Support both array and map formats for the columns field:

Array Format (Recommended)

columns:
  - name: product_id
  - name: is_active
  - name: deleted_at
    sort: DESC
  • Explicitly preserves column order
  • Consistent with create_table operation format
  • Required for multi-column indexes where order matters

Map Format (Backward Compatible)

columns:
  product_id: {}
  is_active: {}
  • Still supported for single-column indexes
  • YAML map key order is preserved during parsing (per YAML 1.2 spec)
  • Deprecation warning logged for multi-column/partial indexes

Implementation

  • OpCreateIndex.Columns internally stores []IndexColumn (array)
  • Custom UnmarshalJSON/UnmarshalYAML methods detect format and convert appropriately
  • Map format converted to array while preserving YAML key insertion order
  • Execution pipeline uses ordered array throughout (no map conversion)
  • JSON schema uses oneOf to validate both formats
Deprecation Strategy

Map format is deprecated only for:

  • Multi-column indexes (2+ columns)
  • Partial indexes (indexes with predicates)

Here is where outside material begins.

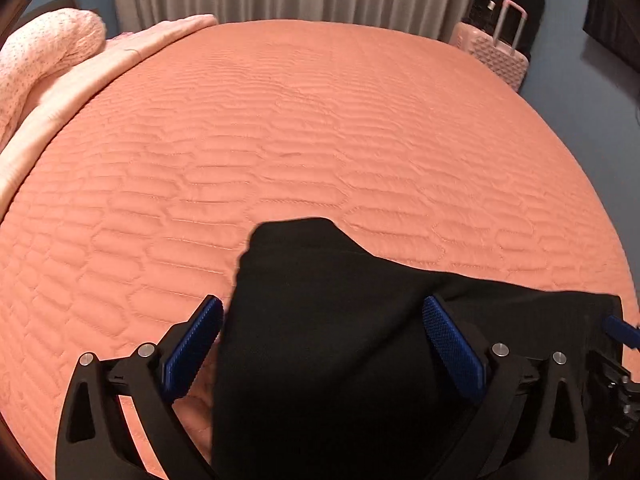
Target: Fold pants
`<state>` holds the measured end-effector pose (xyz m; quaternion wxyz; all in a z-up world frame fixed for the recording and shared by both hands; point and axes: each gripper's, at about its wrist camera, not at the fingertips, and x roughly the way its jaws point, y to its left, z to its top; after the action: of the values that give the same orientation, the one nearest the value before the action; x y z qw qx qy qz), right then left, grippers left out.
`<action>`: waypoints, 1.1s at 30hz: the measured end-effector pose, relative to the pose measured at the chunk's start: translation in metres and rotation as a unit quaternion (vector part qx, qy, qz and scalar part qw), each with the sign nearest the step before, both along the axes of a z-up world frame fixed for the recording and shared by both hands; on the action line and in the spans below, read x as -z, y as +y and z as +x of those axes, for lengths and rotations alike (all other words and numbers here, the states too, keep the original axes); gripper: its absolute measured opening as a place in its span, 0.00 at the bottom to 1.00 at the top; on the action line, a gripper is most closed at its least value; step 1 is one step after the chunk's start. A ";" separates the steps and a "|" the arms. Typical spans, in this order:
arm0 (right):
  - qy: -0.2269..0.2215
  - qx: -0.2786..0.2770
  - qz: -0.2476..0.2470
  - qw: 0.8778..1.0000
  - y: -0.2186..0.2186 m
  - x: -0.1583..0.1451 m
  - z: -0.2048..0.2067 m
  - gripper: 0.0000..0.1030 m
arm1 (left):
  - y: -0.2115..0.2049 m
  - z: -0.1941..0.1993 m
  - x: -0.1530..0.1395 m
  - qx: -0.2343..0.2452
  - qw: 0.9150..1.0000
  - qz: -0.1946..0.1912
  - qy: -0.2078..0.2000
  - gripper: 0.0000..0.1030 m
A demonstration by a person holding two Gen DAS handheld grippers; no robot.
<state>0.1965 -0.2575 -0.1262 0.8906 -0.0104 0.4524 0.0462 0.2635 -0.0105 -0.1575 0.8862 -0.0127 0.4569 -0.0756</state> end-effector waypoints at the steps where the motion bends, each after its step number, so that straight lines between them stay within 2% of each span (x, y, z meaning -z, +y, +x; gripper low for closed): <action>1: -0.016 0.012 0.011 1.000 -0.003 -0.015 -0.012 0.51 | 0.005 -0.004 -0.008 -0.014 1.000 0.004 -0.012 0.91; 2: -0.028 0.013 0.019 0.999 -0.001 -0.022 -0.021 0.51 | 0.014 -0.015 -0.021 -0.022 0.999 0.000 -0.030 0.91; 4: -0.040 0.003 0.033 0.999 0.005 -0.036 -0.053 0.51 | 0.029 -0.048 -0.042 -0.006 0.998 -0.020 -0.058 0.92; 6: -0.031 -0.019 0.048 0.998 0.014 -0.037 -0.076 0.52 | 0.035 -0.082 -0.055 0.008 0.997 -0.025 -0.073 0.93; 8: -0.004 -0.047 0.042 0.998 0.030 -0.022 -0.094 0.51 | 0.027 -0.116 -0.053 0.041 0.997 -0.028 -0.063 0.94; 10: 0.020 -0.059 -0.011 0.998 0.037 0.007 -0.103 0.51 | 0.012 -0.141 -0.036 0.059 0.997 0.020 -0.050 0.94; 12: 0.000 -0.058 -0.005 0.998 0.027 0.014 -0.113 0.50 | 0.002 -0.159 -0.001 0.056 0.992 0.106 -0.030 0.94; 13: 0.003 -0.049 0.008 0.999 0.020 0.011 -0.111 0.49 | 0.008 -0.161 0.010 0.055 0.994 0.092 -0.022 0.95; 14: 0.006 -0.029 0.018 0.999 0.012 0.001 -0.112 0.47 | 0.016 -0.161 0.010 0.043 0.997 0.066 -0.025 0.95; 15: 0.001 -0.015 0.016 1.000 0.009 -0.006 -0.114 0.47 | 0.031 -0.157 0.008 0.010 0.998 0.055 -0.016 0.95; 16: -0.015 -0.003 0.019 1.000 0.001 -0.021 -0.115 0.48 | 0.040 -0.150 0.004 -0.016 0.998 0.057 -0.010 0.91; 17: -0.025 -0.001 0.023 0.999 0.002 -0.030 -0.116 0.48 | 0.049 -0.142 -0.009 -0.039 0.998 0.054 -0.022 0.91; 19: -0.042 0.008 0.031 0.999 -0.004 -0.046 -0.107 0.48 | 0.055 -0.129 -0.037 -0.038 0.997 0.026 -0.061 0.91; 22: -0.054 -0.001 0.040 0.998 -0.002 -0.054 -0.076 0.48 | 0.033 -0.091 -0.061 -0.008 0.995 0.034 -0.091 0.93; 25: -0.041 -0.012 0.024 0.999 0.008 -0.040 -0.029 0.48 | -0.005 -0.042 -0.040 0.030 0.991 0.112 -0.071 0.94; 26: -0.023 -0.015 0.011 1.000 0.010 -0.027 -0.009 0.48 | -0.014 -0.023 -0.025 0.026 0.987 0.149 -0.057 0.94; 28: 0.022 -0.014 -0.018 0.999 0.001 0.008 0.015 0.48 | -0.018 0.003 0.004 0.019 0.985 0.173 -0.016 0.95; 29: 0.022 -0.022 -0.021 0.999 -0.002 0.017 0.019 0.49 | -0.012 0.011 0.016 0.019 0.987 0.159 0.001 0.95; 31: 0.011 -0.018 0.020 1.000 -0.019 0.016 0.016 0.51 | 0.007 0.016 0.021 0.009 0.994 0.111 0.003 0.95; 32: 0.009 0.006 0.044 0.999 -0.029 0.007 0.012 0.46 | 0.013 0.017 0.022 0.007 0.995 0.104 0.008 0.95; 33: 0.000 0.027 0.038 0.999 -0.032 0.000 0.007 0.47 | 0.019 0.017 0.019 0.002 0.995 0.096 0.006 0.95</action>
<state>0.2030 -0.2892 -0.1260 0.8914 0.0362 0.4501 0.0390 0.2809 0.0086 -0.1762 0.8804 0.0726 0.4675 -0.0333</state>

Single-column indexes can continue using map format indefinitely.

Warning message:

DEPRECATION WARNING: Map format for columns is deprecated for multi-column 
and partial indexes. Use array format instead: columns: [{name: col1}, {name: col2}]. 
Map format does not preserve column order which is critical for index performance.

Changes

Component Description
types.go Changed OpCreateIndex.Columns from map to []IndexColumn
op_create_index_unmarshal.go Custom unmarshalers for format detection (~174 lines)
op_create_index_format.go Deprecation warning logic (~61 lines)
dbactions.go Use ordered array in execution pipeline
schema.json Added oneOf validation for both formats
create_index.go Generate array format from SQL
Documentation Updated create_index.mdx with examples
Tests 3 new test files (~700 lines)
Test Coverage

Unit Tests (op_create_index_execution_test.go):

  • Verifies actual SQL statement column order
  • Runs 10 iterations to detect non-deterministic behavior
  • Tests non-alphabetical ordering (zebra, alpha, beta)
  • Tests column options (DESC, NULLS LAST, collations)

Integration Tests (op_create_index_test.go):

  • Creates multi-column indexes in real PostgreSQL
  • Queries pg_indexes to validate column order
  • Verifies non-alphabetical ordering (status, user_id, created_at)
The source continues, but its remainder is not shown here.